= Activity =
Skip the pictures and copy all the data that follows exactly.

-------- Data section --------

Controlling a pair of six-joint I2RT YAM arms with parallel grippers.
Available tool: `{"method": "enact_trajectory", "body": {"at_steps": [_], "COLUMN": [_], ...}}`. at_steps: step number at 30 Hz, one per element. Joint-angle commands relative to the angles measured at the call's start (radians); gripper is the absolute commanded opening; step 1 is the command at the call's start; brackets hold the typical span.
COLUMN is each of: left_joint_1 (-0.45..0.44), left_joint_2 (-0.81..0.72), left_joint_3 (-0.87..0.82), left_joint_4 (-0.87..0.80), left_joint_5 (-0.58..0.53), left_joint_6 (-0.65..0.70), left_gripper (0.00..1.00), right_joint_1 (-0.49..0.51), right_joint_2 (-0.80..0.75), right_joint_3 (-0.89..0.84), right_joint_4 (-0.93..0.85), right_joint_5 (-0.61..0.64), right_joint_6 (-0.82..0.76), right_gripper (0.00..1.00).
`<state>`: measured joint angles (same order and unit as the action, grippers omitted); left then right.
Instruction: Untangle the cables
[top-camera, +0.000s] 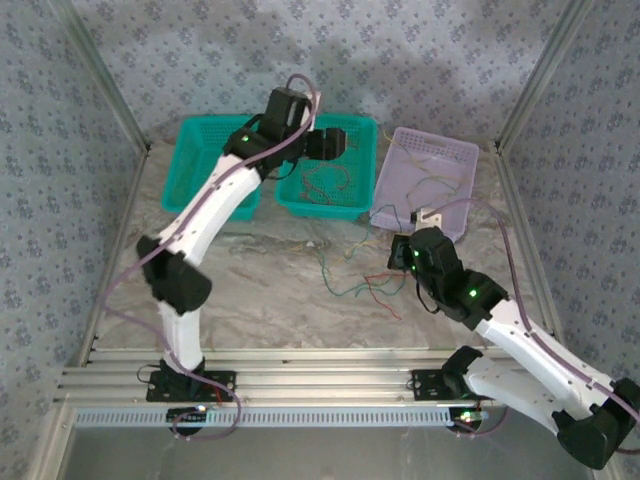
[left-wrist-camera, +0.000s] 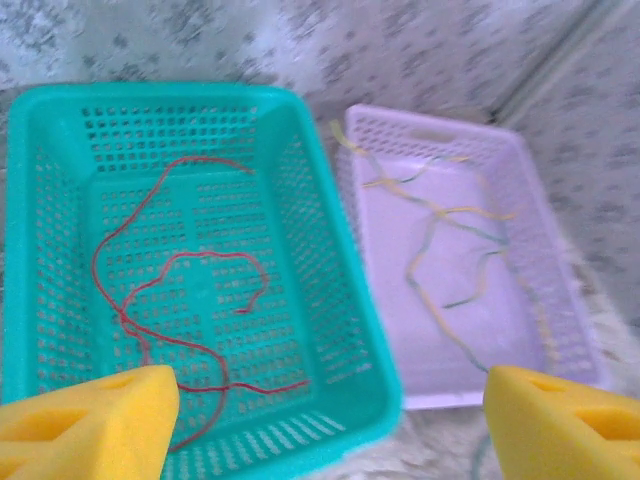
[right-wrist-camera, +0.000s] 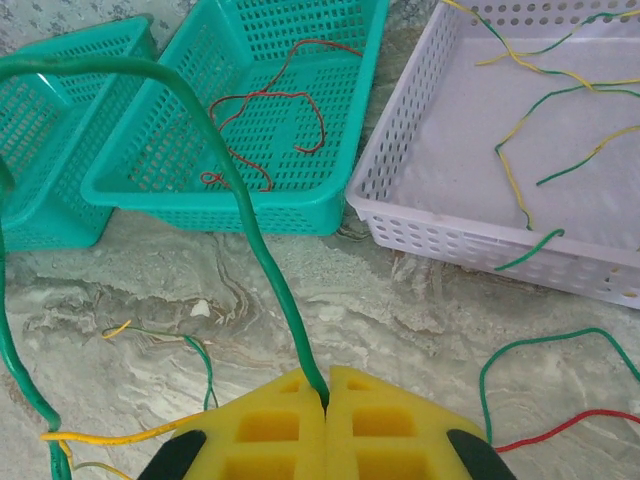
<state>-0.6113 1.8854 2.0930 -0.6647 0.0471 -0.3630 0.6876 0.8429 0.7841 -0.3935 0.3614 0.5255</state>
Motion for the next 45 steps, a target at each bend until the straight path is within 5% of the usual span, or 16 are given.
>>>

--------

= Finished exercise =
Controlling a pair of six-joint I2RT YAM arms with parallel grippers.
Available tool: `{"method": "enact_trajectory", "body": {"at_steps": [_], "COLUMN": [_], ...}}`. at_steps: step number at 30 Hz, one per element. Joint-angle commands relative to the angles measured at the call's start (radians); gripper is the absolute commanded opening; step 1 is the command at the call's start; brackets hold the typical span.
COLUMN is each of: left_joint_1 (-0.45..0.44), left_joint_2 (-0.81..0.72), left_joint_3 (-0.87..0.82), left_joint_4 (-0.87..0.80), left_joint_5 (-0.58..0.53), left_joint_6 (-0.65..0.70), left_gripper (0.00..1.00), right_joint_1 (-0.49..0.51), right_joint_2 (-0.80..0.75), right_joint_3 (-0.89..0.84), right_joint_4 (-0.93..0.85), right_joint_5 (-0.61..0.64), right_joint_6 (-0.82..0.76), right_gripper (0.00..1.00).
`<state>`: measured joint angles (same order and unit as the action, grippers omitted); left then right.
Instruction: Untangle the cables
[top-camera, +0.000s] 
[left-wrist-camera, +0.000s] 
[right-wrist-camera, +0.000s] 
<state>-0.6113 1.8854 2.0930 -0.6647 0.0471 -0.3630 0.6876 0.8429 0.7841 -0.3935 0.3614 0.5255</state>
Motion for the next 45 steps, a target at each bend until the straight path is within 5% of the usual span, or 16 are given.
>>>

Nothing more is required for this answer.